■ **BRIEF**:
In the listing below, find the line with "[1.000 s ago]" and the line with "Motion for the". Repeat those two lines and all lines between them exactly.

+ + +

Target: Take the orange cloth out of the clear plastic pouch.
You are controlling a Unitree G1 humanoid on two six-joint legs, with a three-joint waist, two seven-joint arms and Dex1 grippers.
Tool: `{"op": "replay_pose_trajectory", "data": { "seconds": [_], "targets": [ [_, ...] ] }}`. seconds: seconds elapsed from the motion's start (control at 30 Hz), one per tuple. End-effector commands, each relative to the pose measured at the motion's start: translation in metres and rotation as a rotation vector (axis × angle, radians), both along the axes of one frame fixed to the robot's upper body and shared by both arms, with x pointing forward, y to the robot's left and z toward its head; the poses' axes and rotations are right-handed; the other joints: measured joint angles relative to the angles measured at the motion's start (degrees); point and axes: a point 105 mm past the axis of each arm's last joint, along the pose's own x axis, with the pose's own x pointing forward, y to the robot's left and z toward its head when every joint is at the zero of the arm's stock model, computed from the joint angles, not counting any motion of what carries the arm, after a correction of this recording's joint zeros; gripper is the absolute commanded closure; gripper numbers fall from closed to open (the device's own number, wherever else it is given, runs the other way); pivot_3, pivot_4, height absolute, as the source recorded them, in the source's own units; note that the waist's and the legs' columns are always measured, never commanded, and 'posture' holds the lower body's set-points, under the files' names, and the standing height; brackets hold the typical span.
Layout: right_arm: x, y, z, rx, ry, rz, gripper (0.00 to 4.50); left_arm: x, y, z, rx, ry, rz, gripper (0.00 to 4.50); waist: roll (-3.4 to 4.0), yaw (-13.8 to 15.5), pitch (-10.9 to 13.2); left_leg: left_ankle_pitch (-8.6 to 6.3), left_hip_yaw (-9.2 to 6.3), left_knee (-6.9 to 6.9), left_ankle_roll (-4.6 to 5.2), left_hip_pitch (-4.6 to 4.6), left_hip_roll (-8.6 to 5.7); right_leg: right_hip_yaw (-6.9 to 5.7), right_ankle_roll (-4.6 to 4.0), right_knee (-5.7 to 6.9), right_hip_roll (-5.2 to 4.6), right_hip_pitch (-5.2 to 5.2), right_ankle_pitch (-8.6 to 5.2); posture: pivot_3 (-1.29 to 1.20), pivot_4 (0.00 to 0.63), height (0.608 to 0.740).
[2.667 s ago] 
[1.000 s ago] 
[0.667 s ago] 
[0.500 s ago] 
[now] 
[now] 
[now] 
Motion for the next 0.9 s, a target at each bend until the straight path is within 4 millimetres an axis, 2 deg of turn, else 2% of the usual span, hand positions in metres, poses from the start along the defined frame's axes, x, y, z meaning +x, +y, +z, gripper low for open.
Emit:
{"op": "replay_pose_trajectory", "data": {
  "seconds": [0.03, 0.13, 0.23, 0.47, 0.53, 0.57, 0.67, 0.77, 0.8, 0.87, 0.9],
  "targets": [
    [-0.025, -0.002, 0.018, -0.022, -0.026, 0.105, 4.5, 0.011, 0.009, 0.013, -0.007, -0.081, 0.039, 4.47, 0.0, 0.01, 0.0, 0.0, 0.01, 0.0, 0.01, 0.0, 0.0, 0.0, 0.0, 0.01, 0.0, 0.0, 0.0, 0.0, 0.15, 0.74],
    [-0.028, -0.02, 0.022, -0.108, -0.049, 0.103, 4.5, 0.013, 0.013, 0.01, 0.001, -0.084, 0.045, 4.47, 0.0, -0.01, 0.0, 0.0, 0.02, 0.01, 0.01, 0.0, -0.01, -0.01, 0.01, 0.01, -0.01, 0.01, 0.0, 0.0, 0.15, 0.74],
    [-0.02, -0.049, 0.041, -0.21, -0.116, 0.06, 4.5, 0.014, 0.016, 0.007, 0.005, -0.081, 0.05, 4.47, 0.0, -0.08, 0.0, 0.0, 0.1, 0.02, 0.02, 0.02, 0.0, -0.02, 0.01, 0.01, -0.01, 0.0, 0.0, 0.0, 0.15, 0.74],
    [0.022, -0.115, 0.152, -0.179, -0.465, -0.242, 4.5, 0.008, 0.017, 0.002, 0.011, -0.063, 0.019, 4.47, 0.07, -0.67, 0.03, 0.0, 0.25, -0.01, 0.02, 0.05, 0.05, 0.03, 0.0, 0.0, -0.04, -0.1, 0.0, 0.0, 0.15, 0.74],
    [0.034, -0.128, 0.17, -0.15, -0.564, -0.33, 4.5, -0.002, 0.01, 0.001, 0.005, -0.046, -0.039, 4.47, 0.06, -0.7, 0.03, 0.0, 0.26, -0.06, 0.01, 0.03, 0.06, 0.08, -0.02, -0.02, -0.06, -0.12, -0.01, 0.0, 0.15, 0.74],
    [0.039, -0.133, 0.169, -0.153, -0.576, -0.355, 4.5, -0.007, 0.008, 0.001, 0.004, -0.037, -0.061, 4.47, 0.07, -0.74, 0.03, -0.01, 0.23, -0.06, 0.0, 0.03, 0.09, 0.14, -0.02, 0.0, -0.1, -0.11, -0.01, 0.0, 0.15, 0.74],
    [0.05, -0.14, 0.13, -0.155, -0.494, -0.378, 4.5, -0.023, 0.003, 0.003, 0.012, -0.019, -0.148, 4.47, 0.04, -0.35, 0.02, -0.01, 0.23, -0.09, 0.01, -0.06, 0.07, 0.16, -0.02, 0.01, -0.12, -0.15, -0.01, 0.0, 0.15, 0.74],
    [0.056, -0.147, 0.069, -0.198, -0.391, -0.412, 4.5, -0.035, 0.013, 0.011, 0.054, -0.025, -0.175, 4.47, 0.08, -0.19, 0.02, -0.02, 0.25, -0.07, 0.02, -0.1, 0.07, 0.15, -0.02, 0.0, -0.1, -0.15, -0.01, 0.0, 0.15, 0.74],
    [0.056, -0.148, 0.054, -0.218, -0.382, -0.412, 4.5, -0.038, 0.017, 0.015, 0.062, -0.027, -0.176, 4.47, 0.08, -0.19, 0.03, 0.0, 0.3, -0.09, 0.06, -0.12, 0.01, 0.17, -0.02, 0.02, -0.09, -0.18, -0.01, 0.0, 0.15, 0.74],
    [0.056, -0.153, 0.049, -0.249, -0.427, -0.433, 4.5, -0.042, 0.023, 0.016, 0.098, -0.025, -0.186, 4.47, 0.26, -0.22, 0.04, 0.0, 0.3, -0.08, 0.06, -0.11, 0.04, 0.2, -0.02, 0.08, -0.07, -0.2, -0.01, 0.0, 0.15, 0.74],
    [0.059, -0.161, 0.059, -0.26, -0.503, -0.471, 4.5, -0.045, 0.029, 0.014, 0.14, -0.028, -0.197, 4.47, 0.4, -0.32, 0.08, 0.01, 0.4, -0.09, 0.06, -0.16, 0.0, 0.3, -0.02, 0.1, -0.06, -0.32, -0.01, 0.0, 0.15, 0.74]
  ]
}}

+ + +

■ **TASK OUTPUT**:
[1.000 s ago] 
[0.667 s ago] 
[0.500 s ago] 
[now] 
[now] 
[now] 
Motion for the next 0.9 s, a target at each bend until the straight path is within 4 millimetres an axis, 2 deg of turn, else 2% of the usual span, hand positions in metres, poses from the start along the defined frame's axes, x, y, z meaning +x, +y, +z, gripper low for open.

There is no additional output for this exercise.